Se la priorità dei fornitori di tecnologia è soprattutto quella di progettare e rendere disponibile una determinata soluzione, le aziende committenti dovrebbero invece preoccuparsi di integrarla omogenenamente nella propria strategia, rendendo progressivamente sempre più specialistico il contributo umano nei processi di business. E’ indispensabile una concreta sinergia tra le parti, mediata dalla tecnologia e dall’innovazione, ma strettamente connessa con le reali esigenze del proprio target di riferimento.
Comunicare i benefici dell’innovazione
La percezione dei clienti rispetto all’Artificial Intelligence è spesso condizionata da una pessima comunicazione dei benefici derivanti dall’introduzione di tali soluzioni tecnologiche. Troppo spesso si comunica la tecnologia, anche in maniera approfondita e puntuale, ma non il potenziale miglioramento della Customer Experience. Invece di concentrarsi solo sui tempi di gestione dei contatti, senz’altro ridotti drasticamente per buona parte delle richieste, bisognerebbe far capire ai clienti che svincolare gli esseri umani da task semplici e ripetitivi equivarrebbe anche a garantire un loro maggiore effort su casi più complessi e problematici. Lasciamo che la tecnologia venga “spiegata” e “raccontata” da chi la produce o la commercializza e cerchiamo di dedicare più tempo ed energie a “disegnare” e a “comunicare” in maniera semplice e chiara i benefici derivanti dall’utilizzo di tali soluzioni sull’esperienza complessiva del cliente.

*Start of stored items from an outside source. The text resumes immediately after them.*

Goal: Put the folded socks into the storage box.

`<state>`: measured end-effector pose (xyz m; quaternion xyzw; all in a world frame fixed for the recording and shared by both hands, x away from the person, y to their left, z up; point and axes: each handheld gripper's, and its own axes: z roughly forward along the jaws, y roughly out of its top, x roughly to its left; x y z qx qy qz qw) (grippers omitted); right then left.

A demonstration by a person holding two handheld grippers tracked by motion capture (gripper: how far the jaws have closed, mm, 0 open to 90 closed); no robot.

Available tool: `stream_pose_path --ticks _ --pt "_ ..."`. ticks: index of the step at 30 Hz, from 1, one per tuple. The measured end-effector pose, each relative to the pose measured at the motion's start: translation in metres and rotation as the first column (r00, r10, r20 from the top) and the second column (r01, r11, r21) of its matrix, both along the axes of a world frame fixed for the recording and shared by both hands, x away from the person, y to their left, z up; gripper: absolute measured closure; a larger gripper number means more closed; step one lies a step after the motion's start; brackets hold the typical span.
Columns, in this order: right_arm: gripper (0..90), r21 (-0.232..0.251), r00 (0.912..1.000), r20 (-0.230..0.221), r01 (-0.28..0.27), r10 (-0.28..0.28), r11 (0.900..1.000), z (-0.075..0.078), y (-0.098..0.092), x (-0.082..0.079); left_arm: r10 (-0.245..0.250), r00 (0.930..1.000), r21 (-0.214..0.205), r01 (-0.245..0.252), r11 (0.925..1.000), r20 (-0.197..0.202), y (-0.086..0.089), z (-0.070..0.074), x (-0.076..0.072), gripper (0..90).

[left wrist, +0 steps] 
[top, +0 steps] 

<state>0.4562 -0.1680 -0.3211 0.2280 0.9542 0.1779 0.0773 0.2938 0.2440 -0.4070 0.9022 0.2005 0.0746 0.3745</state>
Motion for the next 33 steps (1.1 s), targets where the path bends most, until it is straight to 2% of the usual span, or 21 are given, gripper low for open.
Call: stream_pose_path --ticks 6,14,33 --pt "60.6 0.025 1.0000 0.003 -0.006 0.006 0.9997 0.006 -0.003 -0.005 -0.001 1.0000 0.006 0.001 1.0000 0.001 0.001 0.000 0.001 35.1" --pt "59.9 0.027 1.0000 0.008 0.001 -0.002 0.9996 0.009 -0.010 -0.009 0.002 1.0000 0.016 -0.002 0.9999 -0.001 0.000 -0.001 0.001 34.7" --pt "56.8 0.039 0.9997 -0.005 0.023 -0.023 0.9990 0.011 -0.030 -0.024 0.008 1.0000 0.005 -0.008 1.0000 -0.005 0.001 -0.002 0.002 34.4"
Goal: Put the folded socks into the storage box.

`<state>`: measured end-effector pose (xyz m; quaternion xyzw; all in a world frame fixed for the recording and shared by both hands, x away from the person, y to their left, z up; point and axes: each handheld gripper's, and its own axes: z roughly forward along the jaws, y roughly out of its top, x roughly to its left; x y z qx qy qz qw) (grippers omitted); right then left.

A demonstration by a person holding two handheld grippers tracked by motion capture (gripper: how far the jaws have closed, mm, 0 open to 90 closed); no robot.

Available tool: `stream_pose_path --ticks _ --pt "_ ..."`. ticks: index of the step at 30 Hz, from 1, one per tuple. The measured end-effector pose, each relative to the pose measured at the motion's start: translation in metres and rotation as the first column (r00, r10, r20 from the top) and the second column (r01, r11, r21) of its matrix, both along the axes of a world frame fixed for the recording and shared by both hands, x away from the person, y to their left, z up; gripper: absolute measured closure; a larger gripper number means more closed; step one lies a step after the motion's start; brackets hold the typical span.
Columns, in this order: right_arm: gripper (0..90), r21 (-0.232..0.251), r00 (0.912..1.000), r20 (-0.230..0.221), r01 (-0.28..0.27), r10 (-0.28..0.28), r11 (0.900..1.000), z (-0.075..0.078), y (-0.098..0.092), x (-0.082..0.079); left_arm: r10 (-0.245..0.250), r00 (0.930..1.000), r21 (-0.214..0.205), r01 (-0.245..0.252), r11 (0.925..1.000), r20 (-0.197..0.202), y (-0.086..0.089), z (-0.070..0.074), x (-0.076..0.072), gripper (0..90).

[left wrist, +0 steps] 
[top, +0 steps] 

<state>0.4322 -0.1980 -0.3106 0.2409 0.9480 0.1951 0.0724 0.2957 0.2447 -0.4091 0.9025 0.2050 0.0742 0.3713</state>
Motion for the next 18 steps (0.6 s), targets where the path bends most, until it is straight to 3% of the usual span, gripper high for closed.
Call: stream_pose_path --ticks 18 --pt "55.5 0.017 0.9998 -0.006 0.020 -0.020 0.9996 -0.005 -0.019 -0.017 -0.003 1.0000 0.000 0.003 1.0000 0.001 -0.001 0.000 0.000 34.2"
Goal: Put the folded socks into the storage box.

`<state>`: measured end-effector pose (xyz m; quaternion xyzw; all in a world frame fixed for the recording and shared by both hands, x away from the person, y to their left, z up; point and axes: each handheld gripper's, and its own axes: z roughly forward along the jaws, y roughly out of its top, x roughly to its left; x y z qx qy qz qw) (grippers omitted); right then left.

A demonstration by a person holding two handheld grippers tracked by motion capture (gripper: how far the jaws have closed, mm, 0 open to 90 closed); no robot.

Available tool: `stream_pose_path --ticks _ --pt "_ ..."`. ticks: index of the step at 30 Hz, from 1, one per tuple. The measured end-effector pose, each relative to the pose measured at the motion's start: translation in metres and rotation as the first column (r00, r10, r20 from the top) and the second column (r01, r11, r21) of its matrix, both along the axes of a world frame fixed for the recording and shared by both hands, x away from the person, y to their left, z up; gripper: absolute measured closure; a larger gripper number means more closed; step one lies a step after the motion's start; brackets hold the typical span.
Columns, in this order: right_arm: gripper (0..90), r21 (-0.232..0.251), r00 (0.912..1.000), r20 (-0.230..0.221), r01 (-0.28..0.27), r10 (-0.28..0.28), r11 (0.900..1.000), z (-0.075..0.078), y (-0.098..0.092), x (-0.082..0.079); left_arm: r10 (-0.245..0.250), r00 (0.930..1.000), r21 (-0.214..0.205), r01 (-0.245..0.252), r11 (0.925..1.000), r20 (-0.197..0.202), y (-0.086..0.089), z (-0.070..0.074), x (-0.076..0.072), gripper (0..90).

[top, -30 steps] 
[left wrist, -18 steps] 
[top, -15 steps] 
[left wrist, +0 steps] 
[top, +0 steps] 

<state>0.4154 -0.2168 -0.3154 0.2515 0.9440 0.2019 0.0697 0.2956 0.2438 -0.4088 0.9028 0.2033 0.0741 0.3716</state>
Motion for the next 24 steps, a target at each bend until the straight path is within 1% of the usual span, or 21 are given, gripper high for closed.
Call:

Il mercato dell’Artificial Intelligence
Se nel 2019 il mercato dell’Artificial Intelligence valeva circa 200 milioni euro (fonte Osservatorio Artificial Intelligence della School of Management del Politecnico di Milano) per riconfermare o addirittura migliorare questo trend anche nel 2020 bisognerà senz’altro fare i conti con la recente esplosione dell’emergenza Covid-19. E’ altamente probabile che molte priorità siano cambiate ed almeno una parte dei progetti a medio termine, pianificati all’inizio di quest’anno, dovranno indubbiamente essere ripensati o, quantomeno, rischedulati.
A tal proposito, è interessante segnalare che, secondo una recentissima indagine del Club CMMC (AI in emergenza Covid-19 e dopo), “l’emergenza Covid-19 ha accelerato le riflessioni sul modello di business, sulle riorganizzazioni e sul mercato delle nuove applicazioni, ma ha anche contribuito a rifocalizzare alcuni progetti di AI”. In particolare, rispetto allo scenario pre-emergenza, il 40% del campione interpellato ha dichiarato di aver rifocalizzato il progetto di AI, il 33% di aver addirittura fatto partire nuovi progetti e solo il 17% di non aver apportato alcuna modifica al progetto. Staremo a vedere.
Scenari post-emergenza
Al di là dell’emergenza Covid-19, la maturità delle aziende rispetto all’AI è ancora piuttosto acerba. Secondo l’Osservatorio Artificial Intelligence della School of Management del Politecnico di Milano infatti, nel 2019 l’esigenza primaria delle aziende era quella di risparmiare e ridurre i costi (il 65% del campione interpellato sceglieva i propri fornitori sulla base delle tariffe offerte). Ora, i possibili scenari sono fondamentalmente due: o si riducono progressivamente gli investimenti per concentrarsi su altri progetti oppure si può provare a trasformare questa emergenza in una opportunità, puntando ancora di più su digitalizzazione ed innovazione come principali leve per il cambiamento.
Dal mio punto di vista, ci sarebbe anche un terzo scenario, decisamente più sfidante ma, alla lunga, senz’altro più profittevole: integrare omogeneamente tecnologie e “Human Touch”, lavorando sulla fruibilità delle prime e valorizzando l’essenziale contributo del secondo attraverso l’implementazione in azienda di strutturate politiche di Continuous Learning e Upskilling/Reskilling. Più facile a dirsi che a farsi!